- Directions -
The answer should be one number only, namely how many lines of the records hold the word "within".

**********

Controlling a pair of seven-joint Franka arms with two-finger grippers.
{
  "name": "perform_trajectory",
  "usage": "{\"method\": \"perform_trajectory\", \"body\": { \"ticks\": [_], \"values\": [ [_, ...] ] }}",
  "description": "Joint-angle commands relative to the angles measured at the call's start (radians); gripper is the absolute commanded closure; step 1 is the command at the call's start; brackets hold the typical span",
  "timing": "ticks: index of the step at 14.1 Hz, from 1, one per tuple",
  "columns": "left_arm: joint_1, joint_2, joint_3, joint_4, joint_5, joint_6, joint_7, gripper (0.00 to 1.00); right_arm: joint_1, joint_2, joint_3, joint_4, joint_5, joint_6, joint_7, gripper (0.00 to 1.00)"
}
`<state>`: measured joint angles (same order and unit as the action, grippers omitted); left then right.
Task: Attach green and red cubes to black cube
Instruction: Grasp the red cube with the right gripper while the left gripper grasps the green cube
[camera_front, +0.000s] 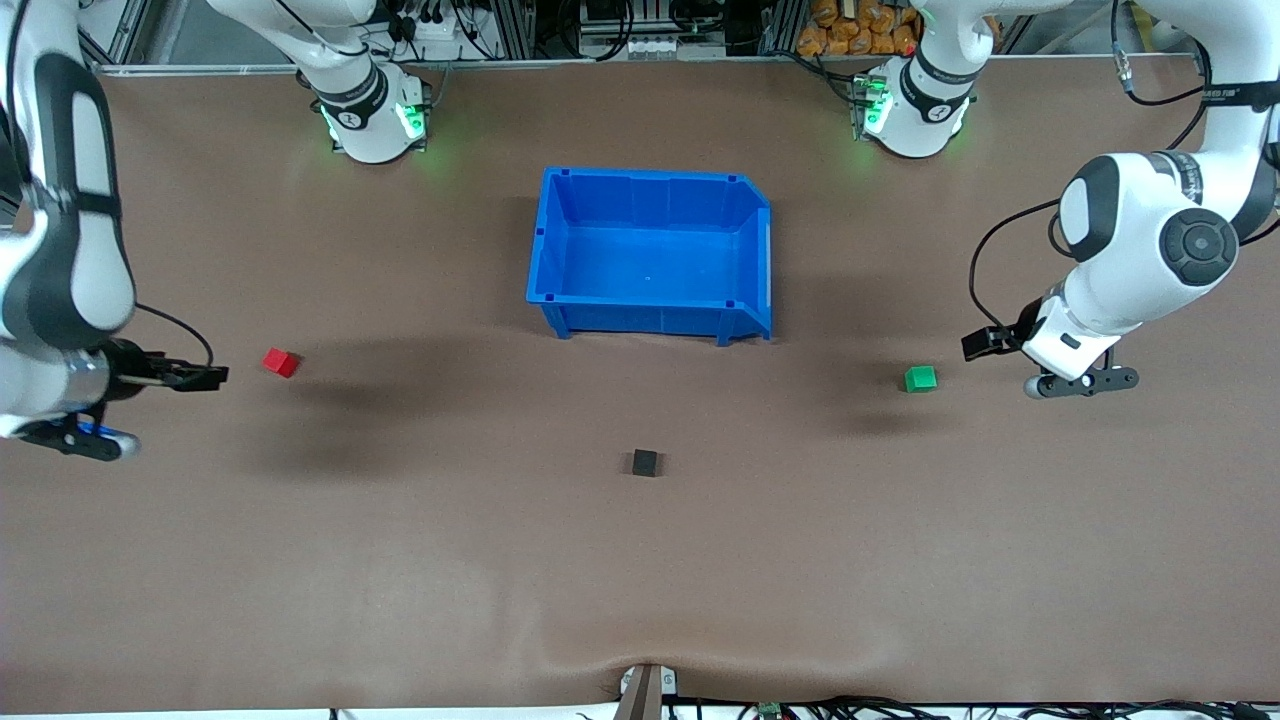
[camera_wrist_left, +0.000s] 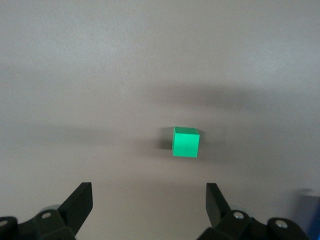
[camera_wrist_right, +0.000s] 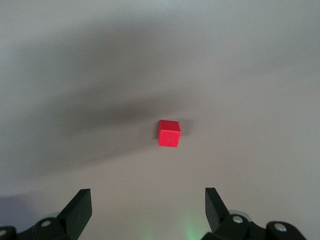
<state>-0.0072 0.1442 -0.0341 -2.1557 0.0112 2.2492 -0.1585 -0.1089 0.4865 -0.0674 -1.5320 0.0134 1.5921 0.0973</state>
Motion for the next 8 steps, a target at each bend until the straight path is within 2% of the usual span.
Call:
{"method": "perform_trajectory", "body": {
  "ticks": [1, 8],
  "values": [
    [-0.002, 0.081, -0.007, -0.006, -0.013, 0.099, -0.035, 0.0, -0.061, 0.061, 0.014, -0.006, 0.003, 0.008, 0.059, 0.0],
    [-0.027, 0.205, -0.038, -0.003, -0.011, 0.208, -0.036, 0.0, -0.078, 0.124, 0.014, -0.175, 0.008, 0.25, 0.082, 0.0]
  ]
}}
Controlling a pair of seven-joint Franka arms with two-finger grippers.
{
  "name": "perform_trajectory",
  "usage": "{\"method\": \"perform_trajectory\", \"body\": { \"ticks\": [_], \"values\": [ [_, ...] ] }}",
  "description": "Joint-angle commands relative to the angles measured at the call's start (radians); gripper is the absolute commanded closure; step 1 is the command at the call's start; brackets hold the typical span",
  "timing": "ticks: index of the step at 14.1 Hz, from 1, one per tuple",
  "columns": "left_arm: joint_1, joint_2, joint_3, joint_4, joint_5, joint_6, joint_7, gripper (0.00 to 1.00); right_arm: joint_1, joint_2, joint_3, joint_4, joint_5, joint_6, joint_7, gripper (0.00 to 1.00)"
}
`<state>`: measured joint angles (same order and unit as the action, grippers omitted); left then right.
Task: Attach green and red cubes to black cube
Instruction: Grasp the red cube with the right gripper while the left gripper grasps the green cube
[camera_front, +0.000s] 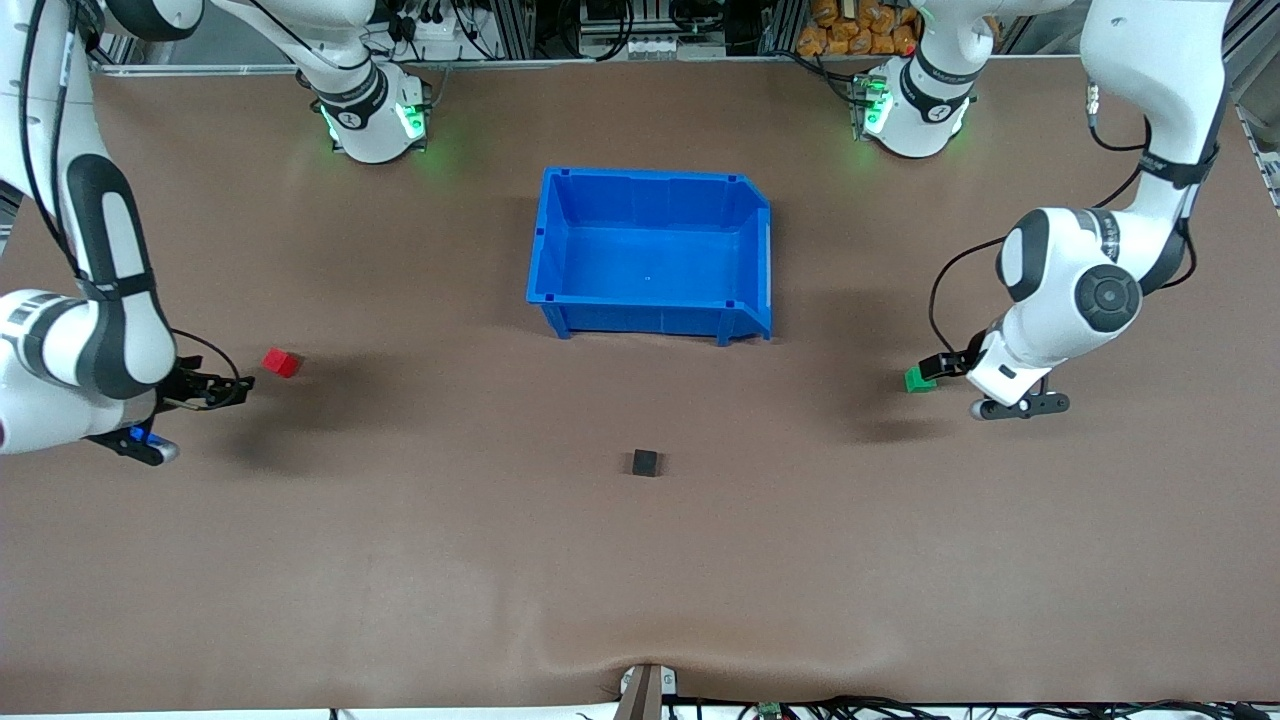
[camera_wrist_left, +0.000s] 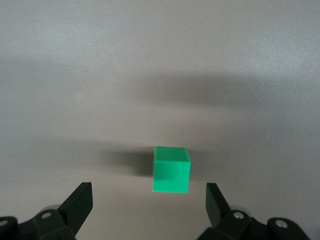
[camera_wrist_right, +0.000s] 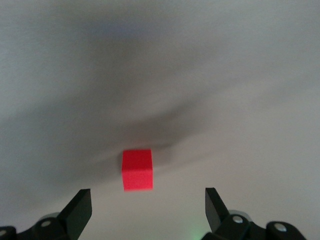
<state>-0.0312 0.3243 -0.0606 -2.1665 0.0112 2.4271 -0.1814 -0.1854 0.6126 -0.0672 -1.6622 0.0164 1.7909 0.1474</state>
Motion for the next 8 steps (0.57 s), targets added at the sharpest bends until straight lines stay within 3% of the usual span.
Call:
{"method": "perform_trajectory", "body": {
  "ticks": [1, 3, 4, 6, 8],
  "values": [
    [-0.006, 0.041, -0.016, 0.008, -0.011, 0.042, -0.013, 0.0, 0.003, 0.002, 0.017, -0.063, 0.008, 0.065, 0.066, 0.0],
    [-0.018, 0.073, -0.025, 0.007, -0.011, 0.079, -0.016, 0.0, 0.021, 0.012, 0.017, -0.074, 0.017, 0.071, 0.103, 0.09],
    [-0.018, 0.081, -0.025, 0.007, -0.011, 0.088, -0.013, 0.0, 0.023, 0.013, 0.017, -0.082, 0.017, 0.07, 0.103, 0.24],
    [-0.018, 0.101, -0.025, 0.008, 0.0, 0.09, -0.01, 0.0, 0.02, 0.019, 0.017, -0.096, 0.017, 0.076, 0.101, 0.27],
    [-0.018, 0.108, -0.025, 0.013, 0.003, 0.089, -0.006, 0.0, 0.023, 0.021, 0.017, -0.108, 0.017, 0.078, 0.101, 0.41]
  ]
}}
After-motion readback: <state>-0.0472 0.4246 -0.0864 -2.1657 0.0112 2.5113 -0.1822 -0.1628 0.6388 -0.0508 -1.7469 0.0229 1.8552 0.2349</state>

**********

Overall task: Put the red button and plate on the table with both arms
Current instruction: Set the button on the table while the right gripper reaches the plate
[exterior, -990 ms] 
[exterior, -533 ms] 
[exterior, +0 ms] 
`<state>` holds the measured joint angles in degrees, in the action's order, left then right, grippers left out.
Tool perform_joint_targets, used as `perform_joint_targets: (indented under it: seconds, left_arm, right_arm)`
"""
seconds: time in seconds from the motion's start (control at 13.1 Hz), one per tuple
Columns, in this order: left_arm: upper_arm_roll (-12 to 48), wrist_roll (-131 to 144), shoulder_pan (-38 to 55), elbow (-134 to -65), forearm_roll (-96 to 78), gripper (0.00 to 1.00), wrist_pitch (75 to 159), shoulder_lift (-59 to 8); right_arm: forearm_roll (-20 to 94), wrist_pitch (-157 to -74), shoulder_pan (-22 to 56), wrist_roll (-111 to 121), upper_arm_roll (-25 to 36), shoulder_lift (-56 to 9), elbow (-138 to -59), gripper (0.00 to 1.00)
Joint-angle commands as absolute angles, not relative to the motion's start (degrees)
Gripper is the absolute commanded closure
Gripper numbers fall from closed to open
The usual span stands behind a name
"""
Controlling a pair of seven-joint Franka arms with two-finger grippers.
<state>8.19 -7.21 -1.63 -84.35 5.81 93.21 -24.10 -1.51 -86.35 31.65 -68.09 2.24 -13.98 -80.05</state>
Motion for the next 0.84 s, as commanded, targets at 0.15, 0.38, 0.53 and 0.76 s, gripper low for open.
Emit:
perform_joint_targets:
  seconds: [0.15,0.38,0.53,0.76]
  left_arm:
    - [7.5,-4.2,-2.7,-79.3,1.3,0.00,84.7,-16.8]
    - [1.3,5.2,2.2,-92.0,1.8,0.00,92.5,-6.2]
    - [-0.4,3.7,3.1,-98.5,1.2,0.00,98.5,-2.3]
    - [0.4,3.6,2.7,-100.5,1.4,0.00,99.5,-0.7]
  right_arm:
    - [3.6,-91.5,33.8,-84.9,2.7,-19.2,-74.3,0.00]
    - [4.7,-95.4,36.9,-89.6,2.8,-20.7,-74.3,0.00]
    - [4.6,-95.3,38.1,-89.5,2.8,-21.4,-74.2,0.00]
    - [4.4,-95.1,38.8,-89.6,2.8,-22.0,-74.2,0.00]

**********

- Result -
2